With camera hung around my neck, and camera bag slung over my shoulder, I probably looked like ‘Joe Tourist’. I headed straight to the UP 4012 big boy to capture a few frames with the camera. I then anteed-up the six dollar (most reasonable I thought) admission fee and with much anticipation I was off to enjoy the simple pleasure of gathering information concerning the art and science of railroading. I am suddenly transformed into a ten year-old child again, gleefully eager to take in all that this place had to offer! I had departed my ‘normal world’ of work objectives, and target dates. I was transformed into an almost surreal existence, so eager to take it all in.

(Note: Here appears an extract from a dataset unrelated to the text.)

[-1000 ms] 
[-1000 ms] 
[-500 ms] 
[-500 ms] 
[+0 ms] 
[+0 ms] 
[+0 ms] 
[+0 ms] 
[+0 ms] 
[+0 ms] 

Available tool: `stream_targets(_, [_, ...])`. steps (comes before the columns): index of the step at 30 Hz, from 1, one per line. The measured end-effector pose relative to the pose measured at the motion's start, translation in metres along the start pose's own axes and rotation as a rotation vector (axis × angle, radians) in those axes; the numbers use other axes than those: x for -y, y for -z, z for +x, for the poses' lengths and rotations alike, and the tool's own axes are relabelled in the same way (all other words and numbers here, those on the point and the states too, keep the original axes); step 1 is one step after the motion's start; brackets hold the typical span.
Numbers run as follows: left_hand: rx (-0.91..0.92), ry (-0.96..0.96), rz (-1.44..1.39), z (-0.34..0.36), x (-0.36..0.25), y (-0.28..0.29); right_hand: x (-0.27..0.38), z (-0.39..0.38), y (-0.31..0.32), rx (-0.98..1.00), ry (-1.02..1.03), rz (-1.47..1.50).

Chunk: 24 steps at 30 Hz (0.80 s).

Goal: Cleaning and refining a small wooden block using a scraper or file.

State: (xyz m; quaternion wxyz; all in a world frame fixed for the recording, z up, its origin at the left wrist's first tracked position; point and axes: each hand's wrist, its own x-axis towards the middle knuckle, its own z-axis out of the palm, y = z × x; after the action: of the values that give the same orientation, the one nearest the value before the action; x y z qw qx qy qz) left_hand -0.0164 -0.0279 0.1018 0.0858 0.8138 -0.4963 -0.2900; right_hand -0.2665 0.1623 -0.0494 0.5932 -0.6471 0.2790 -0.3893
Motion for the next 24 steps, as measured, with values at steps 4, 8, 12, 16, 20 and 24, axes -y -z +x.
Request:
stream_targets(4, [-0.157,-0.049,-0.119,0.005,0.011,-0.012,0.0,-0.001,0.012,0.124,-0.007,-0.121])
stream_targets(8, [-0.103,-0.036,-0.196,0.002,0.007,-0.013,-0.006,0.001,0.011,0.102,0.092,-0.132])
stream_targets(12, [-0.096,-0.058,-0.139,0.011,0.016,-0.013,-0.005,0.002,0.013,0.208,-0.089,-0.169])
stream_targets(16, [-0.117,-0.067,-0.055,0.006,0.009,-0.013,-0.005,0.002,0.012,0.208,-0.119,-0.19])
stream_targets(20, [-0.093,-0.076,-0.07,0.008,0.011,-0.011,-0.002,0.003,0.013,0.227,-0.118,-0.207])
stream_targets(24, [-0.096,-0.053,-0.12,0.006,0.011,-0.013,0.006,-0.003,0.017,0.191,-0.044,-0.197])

One of the benefits of choosing a Friday in late January to visit was the fact that there were no crowds to be encountered. I would estimate that there were a dozen vehicles in the parking lot. I was unencumbered as I made my way through the museum’s roundhouse. It was wonderfully quiet, and I could allow myself as much time as I deemed necessary to absorb all that each ‘stop’ offered as I made my way along my ‘journey of learning’.
I hold a certain fascination for the workings of a steam locomotive they are magical inventions. It is easily argued that they provided their fair share in the shaping of the culture and the economy of our great country. They are a marvelous combination of the various components of mechanical engineering- the lever, the inclined plane, let alone the thermodynamic aspects of saturated and superheated steam. Yet, with all of the cold pragmatics of mechanical theory, they remain a wondrous, magical art form; a living thing, a tribute to man’s ingenuity and inventiveness. There is something deep within me that wishes to have been around during the heyday of steam- but that can only remain a wish. I must be satisfied with the fact that a paltry few of these mechanical marvels still remained in service when I was growing up in the 1950’s. Having said that, I found the presentation of the streamer with is cut-outs (exposing its innards) to be pleasingly informative and I spent much time gazing and absorbing. It provided me with a better understanding of (and appreciation for) the working ‘soul’ of a steam locomotive. While I found the museum to be well-populated with informative exhibits, this one most captured the interest and imagination of this visitor.
Not to be overlooked in the museum’s lobby is the pictorial, animated display of the history of railroading in the Lackawanna Valley (I spent the better part of an hour there). Certainly the choice of the roundhouse as the platform for the museum adds to the flavor and effectiveness of its presentation. My overall impression of the facility is that is a ‘must-see’ for any railroading fancier or for one who simply maintains a casual interest. It will provide hours (or days) of pleasure and knowledge.
A Guided Tour of the Shop
So onto the primary reason for my visit to Steamtown, that being the PRR 1361 K4s. I inquired at the information desk as to one’s ability to see the 1361 in the ‘shop’. I was informed that the museum offered guided tours of its ‘working’ portion, including the 1361. I expressed my desire to participate in such a tour, and was told to be present in the lobby at 2 p.m. I managed to work my way around the roundhouse scheduling just enough time to ensure my return to the lobby at the appointed hour. The tour consisted of Park Ranger Bill McCarthy (our tour guide), four other individuals, and myself. This proved to be a nicely-sized group, a size that provided the time for plenty of interaction between Bill and his tour group. One of my tour-mates had traveled from Idaho specifically to ‘take-in’ railroading museums (including Steamtown and the Pennsylvania Railroad Museum). Bill commented that the shop staff currently had four major restoration projects with the 1361 effort being at the top of their priority list. Other projects included an Erie Lackawanna steamer owned and operated by Steamtown, and a heavy passenger car owned by a Florida concern.